WHAT YOU ARE ASKED TO DO: In the entries that follow, the lines from the one with "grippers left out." through the one with "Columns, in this" are the ones to write out, exactly and with both ends included. Nothing else should appear.

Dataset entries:
%%
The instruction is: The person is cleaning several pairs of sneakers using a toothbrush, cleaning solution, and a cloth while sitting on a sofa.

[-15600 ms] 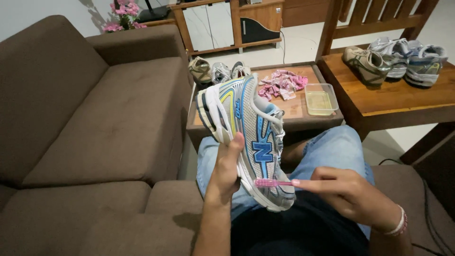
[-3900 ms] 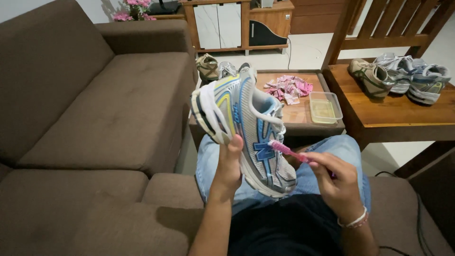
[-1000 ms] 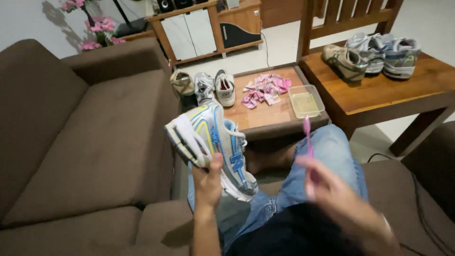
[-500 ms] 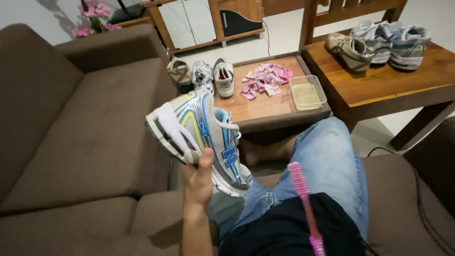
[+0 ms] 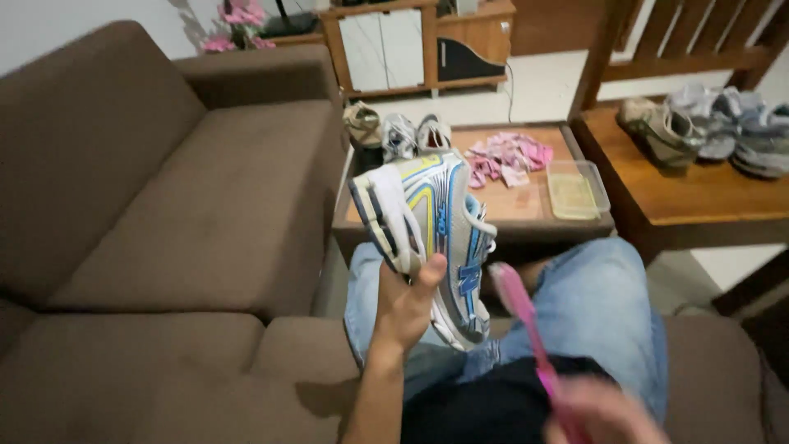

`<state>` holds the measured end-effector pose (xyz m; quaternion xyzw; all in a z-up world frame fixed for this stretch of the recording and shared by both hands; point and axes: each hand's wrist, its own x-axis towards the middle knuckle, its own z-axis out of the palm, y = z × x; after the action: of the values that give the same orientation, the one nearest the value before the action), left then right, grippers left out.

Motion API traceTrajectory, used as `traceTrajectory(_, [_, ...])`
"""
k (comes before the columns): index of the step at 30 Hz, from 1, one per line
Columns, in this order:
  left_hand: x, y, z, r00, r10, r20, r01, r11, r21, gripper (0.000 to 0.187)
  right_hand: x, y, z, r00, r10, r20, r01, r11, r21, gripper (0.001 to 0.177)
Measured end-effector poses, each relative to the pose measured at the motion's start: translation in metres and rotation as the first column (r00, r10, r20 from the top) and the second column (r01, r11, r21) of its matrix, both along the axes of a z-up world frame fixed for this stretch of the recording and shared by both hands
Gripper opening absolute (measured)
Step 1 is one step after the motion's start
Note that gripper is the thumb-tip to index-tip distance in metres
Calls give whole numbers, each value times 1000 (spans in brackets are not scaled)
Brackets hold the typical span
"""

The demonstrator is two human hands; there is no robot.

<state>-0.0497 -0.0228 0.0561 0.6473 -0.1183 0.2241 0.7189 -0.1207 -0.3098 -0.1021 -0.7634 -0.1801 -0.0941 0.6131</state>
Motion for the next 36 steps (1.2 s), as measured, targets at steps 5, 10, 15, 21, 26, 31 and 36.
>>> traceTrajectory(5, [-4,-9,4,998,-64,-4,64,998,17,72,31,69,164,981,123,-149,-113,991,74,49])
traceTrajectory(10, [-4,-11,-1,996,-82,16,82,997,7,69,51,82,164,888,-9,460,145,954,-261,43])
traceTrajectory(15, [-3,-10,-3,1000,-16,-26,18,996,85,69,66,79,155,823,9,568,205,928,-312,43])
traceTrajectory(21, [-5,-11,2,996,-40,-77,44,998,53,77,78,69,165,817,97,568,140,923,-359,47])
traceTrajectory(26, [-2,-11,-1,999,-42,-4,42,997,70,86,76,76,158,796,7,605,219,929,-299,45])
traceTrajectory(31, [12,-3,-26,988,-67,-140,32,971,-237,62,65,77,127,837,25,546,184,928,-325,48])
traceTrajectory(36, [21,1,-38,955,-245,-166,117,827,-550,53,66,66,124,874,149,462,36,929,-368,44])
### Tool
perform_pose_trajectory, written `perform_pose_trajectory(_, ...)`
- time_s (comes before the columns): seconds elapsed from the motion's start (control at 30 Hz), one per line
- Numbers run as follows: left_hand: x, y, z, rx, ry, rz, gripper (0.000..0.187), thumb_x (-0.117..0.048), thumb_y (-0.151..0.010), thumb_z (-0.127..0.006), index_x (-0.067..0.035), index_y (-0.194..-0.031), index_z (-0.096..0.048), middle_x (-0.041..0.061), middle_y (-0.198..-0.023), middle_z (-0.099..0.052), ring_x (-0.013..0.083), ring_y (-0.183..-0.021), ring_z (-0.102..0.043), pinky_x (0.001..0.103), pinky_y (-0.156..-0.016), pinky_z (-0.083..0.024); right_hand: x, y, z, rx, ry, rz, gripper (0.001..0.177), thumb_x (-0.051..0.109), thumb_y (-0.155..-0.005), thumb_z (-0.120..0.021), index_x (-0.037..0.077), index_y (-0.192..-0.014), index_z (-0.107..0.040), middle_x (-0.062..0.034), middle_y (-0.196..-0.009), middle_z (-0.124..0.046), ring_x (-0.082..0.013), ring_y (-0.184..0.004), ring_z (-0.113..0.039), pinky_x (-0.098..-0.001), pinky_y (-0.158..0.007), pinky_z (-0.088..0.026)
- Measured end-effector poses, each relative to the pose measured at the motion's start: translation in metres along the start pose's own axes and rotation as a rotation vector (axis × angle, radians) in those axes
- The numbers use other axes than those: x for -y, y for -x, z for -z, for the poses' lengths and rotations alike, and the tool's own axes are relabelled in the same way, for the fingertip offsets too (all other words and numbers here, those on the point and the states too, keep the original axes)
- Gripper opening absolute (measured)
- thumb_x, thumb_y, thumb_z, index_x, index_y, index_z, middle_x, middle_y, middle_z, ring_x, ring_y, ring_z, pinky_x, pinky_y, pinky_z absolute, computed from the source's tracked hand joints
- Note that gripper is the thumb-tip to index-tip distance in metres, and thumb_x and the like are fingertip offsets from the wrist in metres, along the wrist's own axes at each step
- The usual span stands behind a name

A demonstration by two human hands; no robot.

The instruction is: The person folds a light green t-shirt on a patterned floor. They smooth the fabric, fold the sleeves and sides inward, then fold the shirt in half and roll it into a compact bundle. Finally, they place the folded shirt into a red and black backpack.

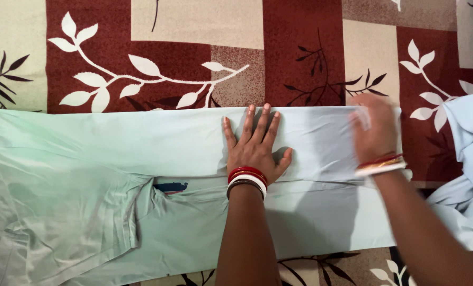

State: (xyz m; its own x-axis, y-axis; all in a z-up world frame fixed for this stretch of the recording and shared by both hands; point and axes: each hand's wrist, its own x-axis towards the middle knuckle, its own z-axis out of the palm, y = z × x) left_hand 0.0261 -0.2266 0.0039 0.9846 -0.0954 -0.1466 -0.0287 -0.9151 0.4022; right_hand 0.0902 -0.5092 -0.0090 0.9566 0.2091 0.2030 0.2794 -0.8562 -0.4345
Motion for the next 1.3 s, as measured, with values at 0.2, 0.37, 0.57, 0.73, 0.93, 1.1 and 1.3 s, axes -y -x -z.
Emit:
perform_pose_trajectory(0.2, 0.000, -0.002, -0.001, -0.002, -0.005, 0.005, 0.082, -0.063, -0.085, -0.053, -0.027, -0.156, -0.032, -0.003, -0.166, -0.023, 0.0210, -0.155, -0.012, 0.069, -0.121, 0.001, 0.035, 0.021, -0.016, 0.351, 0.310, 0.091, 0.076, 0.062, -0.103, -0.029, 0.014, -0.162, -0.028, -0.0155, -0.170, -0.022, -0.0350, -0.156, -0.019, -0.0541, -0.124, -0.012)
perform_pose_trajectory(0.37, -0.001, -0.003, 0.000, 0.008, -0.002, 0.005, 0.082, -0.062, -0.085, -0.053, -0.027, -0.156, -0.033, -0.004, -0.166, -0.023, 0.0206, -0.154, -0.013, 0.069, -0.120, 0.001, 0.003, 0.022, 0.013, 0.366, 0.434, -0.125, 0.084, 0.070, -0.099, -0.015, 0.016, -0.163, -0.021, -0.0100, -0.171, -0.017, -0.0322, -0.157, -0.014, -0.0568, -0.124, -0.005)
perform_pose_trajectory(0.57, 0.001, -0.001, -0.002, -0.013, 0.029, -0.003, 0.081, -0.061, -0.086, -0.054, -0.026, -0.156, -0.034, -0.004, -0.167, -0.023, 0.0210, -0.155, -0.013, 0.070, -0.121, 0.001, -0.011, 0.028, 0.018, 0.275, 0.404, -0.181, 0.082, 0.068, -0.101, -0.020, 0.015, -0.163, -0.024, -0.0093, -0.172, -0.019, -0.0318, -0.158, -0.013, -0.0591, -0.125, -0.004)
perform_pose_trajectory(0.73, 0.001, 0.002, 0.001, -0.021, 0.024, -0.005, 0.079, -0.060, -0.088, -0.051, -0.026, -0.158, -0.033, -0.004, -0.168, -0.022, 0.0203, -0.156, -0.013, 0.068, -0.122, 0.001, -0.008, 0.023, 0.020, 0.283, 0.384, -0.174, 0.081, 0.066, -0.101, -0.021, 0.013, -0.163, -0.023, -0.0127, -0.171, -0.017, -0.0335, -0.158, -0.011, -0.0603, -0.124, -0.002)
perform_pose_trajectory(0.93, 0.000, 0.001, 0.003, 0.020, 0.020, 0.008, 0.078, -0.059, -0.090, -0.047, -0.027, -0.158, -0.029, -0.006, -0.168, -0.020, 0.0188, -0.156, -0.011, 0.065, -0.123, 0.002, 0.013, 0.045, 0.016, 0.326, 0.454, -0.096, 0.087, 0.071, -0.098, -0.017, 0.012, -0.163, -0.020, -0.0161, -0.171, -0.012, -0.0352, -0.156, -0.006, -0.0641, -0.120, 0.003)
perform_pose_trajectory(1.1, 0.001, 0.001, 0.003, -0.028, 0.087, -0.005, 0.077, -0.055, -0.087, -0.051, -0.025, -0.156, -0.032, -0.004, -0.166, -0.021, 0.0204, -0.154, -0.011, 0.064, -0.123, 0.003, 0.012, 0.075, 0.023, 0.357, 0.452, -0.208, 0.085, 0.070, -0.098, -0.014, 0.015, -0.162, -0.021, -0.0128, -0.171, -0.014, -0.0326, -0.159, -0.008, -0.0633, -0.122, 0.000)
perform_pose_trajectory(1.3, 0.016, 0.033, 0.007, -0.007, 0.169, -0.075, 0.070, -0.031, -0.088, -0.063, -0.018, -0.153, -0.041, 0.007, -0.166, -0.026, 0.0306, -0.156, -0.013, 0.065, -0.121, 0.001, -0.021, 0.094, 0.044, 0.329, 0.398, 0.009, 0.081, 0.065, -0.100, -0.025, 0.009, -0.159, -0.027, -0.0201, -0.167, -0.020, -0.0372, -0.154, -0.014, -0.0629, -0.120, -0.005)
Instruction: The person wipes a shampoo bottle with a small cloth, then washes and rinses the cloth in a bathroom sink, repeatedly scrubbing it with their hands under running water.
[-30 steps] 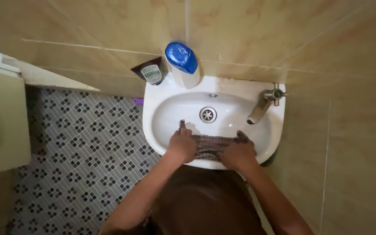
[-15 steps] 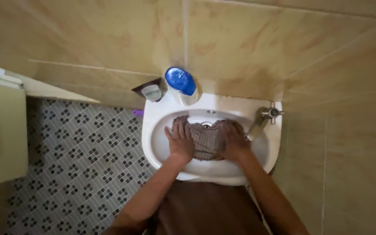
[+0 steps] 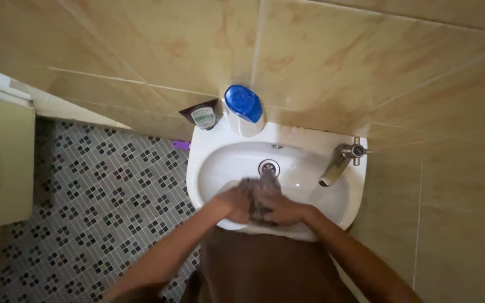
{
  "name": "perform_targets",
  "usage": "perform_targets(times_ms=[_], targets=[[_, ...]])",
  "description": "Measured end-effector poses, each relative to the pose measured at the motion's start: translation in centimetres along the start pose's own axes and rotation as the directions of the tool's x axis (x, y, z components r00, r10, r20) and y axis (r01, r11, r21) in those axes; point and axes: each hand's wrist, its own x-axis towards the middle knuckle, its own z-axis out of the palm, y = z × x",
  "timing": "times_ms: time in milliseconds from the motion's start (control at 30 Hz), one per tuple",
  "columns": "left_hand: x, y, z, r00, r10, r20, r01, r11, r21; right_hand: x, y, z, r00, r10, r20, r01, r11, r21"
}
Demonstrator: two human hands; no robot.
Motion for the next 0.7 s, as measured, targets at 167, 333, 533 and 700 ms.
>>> perform_targets(times_ms=[167,333,533,700], targets=[[-8.2,2.7,-4.1,0.998,0.005,0.06,0.024,0.883,-0.469,-7.3,-6.9,-4.5,0.892,0.313,0.327,-0.36,0.928,0.094],[-8.8,3.6,-6.7,0.951,-0.277,0.141,0.305,0.915,-0.264,-9.7,-10.1,-7.0,0.693,0.702,0.164,-0.645,0.705,-0.295],[2.2,0.9,0.0,0.799,-0.502,-0.331,0.568,0.811,0.142,-3.6,-1.6,-3.0,0.822,0.386,-0.419,-0.532,0.784,-0.32],[5.2,-2.2,2.5,0.761,-0.416,-0.498,0.406,0.904,-0.135,1.8,2.7,-1.7,0.879,0.297,-0.374,-0.436,0.819,-0.374]])
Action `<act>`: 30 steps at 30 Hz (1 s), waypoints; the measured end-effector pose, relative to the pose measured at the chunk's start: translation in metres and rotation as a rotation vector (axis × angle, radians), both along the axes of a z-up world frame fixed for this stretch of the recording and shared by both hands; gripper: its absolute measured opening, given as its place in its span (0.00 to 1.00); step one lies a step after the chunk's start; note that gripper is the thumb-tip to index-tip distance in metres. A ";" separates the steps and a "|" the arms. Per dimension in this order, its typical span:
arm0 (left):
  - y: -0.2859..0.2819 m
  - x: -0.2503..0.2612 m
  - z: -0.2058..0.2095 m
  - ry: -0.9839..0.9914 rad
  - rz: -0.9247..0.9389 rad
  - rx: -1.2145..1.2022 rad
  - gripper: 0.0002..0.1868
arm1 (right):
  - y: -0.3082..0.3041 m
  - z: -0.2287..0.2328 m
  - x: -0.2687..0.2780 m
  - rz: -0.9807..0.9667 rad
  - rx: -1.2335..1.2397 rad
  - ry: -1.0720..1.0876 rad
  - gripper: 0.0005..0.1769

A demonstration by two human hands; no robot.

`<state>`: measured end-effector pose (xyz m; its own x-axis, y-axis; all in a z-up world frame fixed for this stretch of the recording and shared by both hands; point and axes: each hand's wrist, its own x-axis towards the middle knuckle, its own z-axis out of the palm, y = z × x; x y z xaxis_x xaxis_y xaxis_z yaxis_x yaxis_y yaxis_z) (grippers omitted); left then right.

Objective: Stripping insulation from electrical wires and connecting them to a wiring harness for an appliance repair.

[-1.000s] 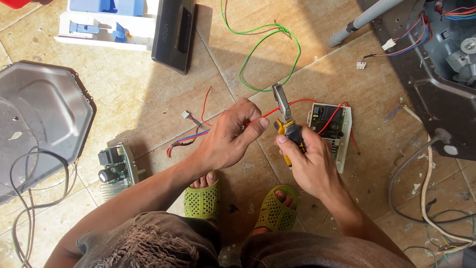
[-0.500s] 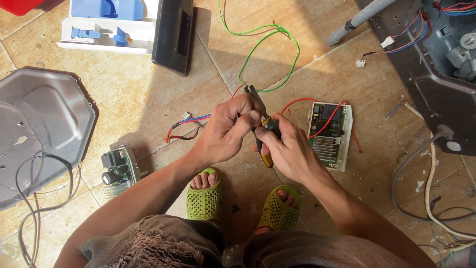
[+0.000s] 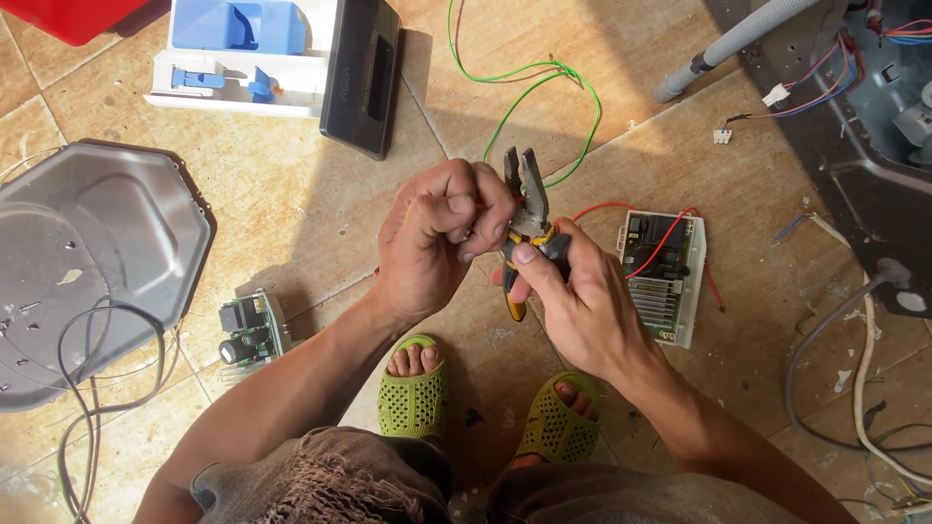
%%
SOLUTION:
`<state>` holds the measured end-effector pose (xyz m; quaternion xyzw; all in a z-up world frame fixed for this stretch of the recording and shared by both hands; point and axes: each hand's wrist, its own x-axis towards the middle knuckle, its own z-axis out of the palm, y = z × x; after the action: of the values that give the same orientation, the one nearest the value before the action), left then right, grippers left out.

Motion API traceTrajectory, used as `traceTrajectory(_, [_, ...])`
"""
k (comes before the columns): index of the step at 30 Hz, from 1, one per line
Columns, in this order:

The exercise is done, with nothing left to add.